ISLAMABAD (Reuters) - Hardline Islamic parties opposed to the U.S. role in Afghanistan made surprising gains on Friday in Pakistan's polls, potentially giving them the balance of power in a coalition set to take over from a military regime.
 
With most of the national assembly's 272 constituency seats decided, a party loyal to President Pervez Musharraf led the way but was well short of an overall majority in a election designed to restore civilian rule after a 1999 military coup.
 
Religious parties exploited anger at Pakistan's cooperation in the U.S.-led war on terror to virtually sweep the board in conservative parts of western Pakistan bordering Afghanistan.
 
Widespread voter apathy and the fact that former prime ministers Benazir Bhutto and Nawaz Sharif were both excluded from the polls also appeared to have played into their hands.
 
Political commentators said the rise of religious parties -- some of them vocal supporters of Afghanistan's ousted Taliban regime -- could transform the political landscape in Pakistan.
 
"This is extremely significant and ominous," said Najam Sethi, editor of the influential Friday Times. "They are a very serious force to be reckoned with."
 
With results in from 226 seats, a pro-Musharraf faction of the Pakistan Muslim League, the PML(QA), had 70 seats.
 
Independent and regional parties were likely to swing behind PML(QA) -- dubbed the "king's party" for its support for Musharraf -- in its efforts to form a coalition government.
 
But the Mutahidda Majlis-e-Amal (MMA) religious alliance had won 47 seats in the national assembly, compared to just two for its member parties in the 1997 elections.
 
It also took control of two of the country's four provincial assemblies, in Baluchistan and North West Frontier Province.
 
AVOID CONFRONTATION
 
With the MMA parties controlling the levers of power in those provinces "the task of hunting down the rebellious Taliban and hostile al Qaeda will become almost impossible," said Sethi, adding they might also start enforcing sharia Islamic law.
 
But Qazi Hussain Ahmed, head of the Jamaat-e-Islami party and MMA vice president, said the religious groups would aim to avoid confrontation with Pakistan's powerful military.
 
"We will adopt a prudent policy. We will work in consultation with all internal forces," he told Reuters in his hometown of Nowshera. "No one is a fool to put himself or his nation into trouble."
 
Musharraf's exiled main political rivals -- Bhutto and Sharif -- were both excluded from the polls, and in their absence their parties performed well below expectations.

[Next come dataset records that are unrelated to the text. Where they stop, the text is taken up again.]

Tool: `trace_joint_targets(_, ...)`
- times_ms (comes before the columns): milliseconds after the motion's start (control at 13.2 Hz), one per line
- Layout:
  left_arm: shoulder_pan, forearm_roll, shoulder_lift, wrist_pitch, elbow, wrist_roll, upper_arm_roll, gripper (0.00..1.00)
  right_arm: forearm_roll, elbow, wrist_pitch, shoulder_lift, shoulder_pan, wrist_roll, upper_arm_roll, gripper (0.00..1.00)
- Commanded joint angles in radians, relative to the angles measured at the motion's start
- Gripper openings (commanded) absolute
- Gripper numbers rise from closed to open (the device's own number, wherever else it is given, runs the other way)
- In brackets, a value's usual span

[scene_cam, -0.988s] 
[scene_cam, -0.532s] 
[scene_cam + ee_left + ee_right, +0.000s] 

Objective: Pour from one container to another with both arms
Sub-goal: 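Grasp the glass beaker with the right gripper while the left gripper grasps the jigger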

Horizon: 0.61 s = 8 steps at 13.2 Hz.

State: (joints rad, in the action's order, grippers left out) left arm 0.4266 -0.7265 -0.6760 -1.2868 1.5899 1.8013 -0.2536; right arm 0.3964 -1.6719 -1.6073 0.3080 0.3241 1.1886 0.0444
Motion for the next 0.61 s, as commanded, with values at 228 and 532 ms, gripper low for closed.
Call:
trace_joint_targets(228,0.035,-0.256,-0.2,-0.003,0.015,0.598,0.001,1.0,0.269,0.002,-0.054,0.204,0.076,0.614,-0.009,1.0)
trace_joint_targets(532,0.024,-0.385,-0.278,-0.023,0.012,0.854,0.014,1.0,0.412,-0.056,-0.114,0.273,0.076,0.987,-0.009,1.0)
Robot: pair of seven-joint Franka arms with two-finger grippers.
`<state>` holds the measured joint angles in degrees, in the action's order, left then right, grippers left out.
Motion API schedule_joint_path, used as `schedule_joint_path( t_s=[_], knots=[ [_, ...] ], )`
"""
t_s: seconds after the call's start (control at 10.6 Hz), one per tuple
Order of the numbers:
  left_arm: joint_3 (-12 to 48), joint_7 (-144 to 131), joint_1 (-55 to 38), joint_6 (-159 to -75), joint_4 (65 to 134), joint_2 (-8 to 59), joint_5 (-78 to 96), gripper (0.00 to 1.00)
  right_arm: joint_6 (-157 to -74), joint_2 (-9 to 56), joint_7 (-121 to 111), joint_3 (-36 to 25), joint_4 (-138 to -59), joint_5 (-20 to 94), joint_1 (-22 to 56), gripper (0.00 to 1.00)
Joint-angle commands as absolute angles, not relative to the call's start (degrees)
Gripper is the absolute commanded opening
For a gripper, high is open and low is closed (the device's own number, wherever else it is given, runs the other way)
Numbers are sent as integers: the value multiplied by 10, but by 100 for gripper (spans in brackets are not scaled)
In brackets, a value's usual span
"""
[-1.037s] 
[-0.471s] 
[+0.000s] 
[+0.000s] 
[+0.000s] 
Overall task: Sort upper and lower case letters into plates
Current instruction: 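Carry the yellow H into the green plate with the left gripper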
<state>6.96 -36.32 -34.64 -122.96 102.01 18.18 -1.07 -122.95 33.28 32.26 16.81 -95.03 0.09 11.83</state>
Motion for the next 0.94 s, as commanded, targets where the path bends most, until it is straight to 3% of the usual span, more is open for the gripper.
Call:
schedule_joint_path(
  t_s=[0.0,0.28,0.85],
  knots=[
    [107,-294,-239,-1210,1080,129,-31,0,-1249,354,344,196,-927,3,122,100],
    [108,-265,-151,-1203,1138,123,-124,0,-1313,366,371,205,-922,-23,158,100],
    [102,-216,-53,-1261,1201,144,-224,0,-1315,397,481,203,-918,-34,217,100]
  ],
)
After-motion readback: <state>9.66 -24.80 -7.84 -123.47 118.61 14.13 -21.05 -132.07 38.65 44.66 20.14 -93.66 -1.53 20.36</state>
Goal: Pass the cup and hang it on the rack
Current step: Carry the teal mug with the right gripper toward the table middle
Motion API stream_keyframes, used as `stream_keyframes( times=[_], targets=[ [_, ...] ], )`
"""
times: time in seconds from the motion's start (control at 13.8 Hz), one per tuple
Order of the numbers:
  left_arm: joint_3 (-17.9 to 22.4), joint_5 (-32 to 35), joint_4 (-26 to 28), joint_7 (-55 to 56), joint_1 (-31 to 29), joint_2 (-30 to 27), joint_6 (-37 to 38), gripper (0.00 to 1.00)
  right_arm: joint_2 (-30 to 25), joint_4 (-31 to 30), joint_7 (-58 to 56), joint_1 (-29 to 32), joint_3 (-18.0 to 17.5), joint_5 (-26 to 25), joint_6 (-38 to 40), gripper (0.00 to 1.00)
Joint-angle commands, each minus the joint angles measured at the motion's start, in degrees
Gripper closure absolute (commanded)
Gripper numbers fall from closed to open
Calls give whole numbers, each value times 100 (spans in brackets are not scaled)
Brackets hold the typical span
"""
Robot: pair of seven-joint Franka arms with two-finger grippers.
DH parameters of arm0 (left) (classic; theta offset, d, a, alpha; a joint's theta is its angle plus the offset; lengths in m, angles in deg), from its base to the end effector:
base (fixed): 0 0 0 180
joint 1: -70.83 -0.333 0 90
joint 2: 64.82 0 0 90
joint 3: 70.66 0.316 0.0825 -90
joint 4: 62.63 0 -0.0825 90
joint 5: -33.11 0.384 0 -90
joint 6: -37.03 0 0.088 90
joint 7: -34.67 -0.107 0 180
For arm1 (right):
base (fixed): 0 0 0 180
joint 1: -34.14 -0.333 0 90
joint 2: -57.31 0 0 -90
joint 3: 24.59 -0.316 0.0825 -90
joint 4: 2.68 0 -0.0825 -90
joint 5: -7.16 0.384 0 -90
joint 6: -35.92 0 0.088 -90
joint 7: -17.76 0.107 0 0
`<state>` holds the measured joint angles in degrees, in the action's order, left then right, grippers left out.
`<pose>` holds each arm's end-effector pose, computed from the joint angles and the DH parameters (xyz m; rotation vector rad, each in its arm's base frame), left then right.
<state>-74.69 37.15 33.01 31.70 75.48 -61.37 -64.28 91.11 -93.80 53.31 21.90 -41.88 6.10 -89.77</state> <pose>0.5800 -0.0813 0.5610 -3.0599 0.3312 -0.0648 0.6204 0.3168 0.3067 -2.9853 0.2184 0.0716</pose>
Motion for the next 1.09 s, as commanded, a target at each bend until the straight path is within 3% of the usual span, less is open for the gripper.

Both leaders accused the government of rigging the vote count.
 
Bhutto's Pakistan Peoples Party had won 48 seats by 1630 GMT and Sharif's Muslim League faction PML(N) just 13 seats.
 
"I have no doubt in my mind the worst kind of rigging is going on," Sharif told Reuters by telephone from Medina in Saudi Arabia, saying that pro-government candidates who had admitted defeat on Thursday night were suddenly being declared winners.
 
"These figures are totally contrary to exit polls," Bhutto said from London, claiming her information showed the PPP would have won a narrow majority if the vote count had been fair.
 
"It has been a highly controversial election and we believe there has been widespread rigging."
 
ALLY OF THE MILITARY
 
Musharraf has won fulsome praise in Washington for the way he has cooperated in war on terror and the hunt for al Qaeda and Taliban militants fleeing Afghanistan. But his closeness to the United States has not always gone down so well at home.
 
Ironically, the religious right has traditionally been an ally of the military in Pakistan, used as a bulwark against mainstream secular parties. The MMA was also one of the only groups allowed to campaign freely in the run-up to the poll.
 
Nevertheless its strong showing was seen by many as a headache for Musharraf.
 
"The problem is that the religious parties have to satisfy their constituents, now they are in parliament," said Samina Ahmed of the International Crisis Group. "You're going to have a major confrontation with parliament over foreign policy."
 
Others, though, argued that this result was just what Musharraf wanted, and would allow him to extract more concessions from the West as the only bulwark against Islamic extremism.
 
"My information...is that they are giving Frontier to the MMA," Bhutto said. "They are doing this so they can tell the U.S 'you need a tinpot dictator strutting on the stage, otherwise the Taliban will take over'."
 
Musharraf enjoys broad support among Pakistan's 140 million people for fighting corruption and imposing a sense of stability after a decade of infighting between the main parties which ended in his seizing power from Sharif in 1999.
 
He promised to restore civilian rule by early November, but a series of constitutional changes enhancing his powers ahead of the poll has convinced many Pakistanis he intends to continue to run the country under the guise of a civilian government.
 
Musharraf has given himself the right to dissolve parliament, institutionalized the military's role in politics and effectively barred Bhutto and Sharif from returning or ever becoming prime minister again.
 
The changes came hard on the heels of a widely criticized referendum that extended his presidential term by five years.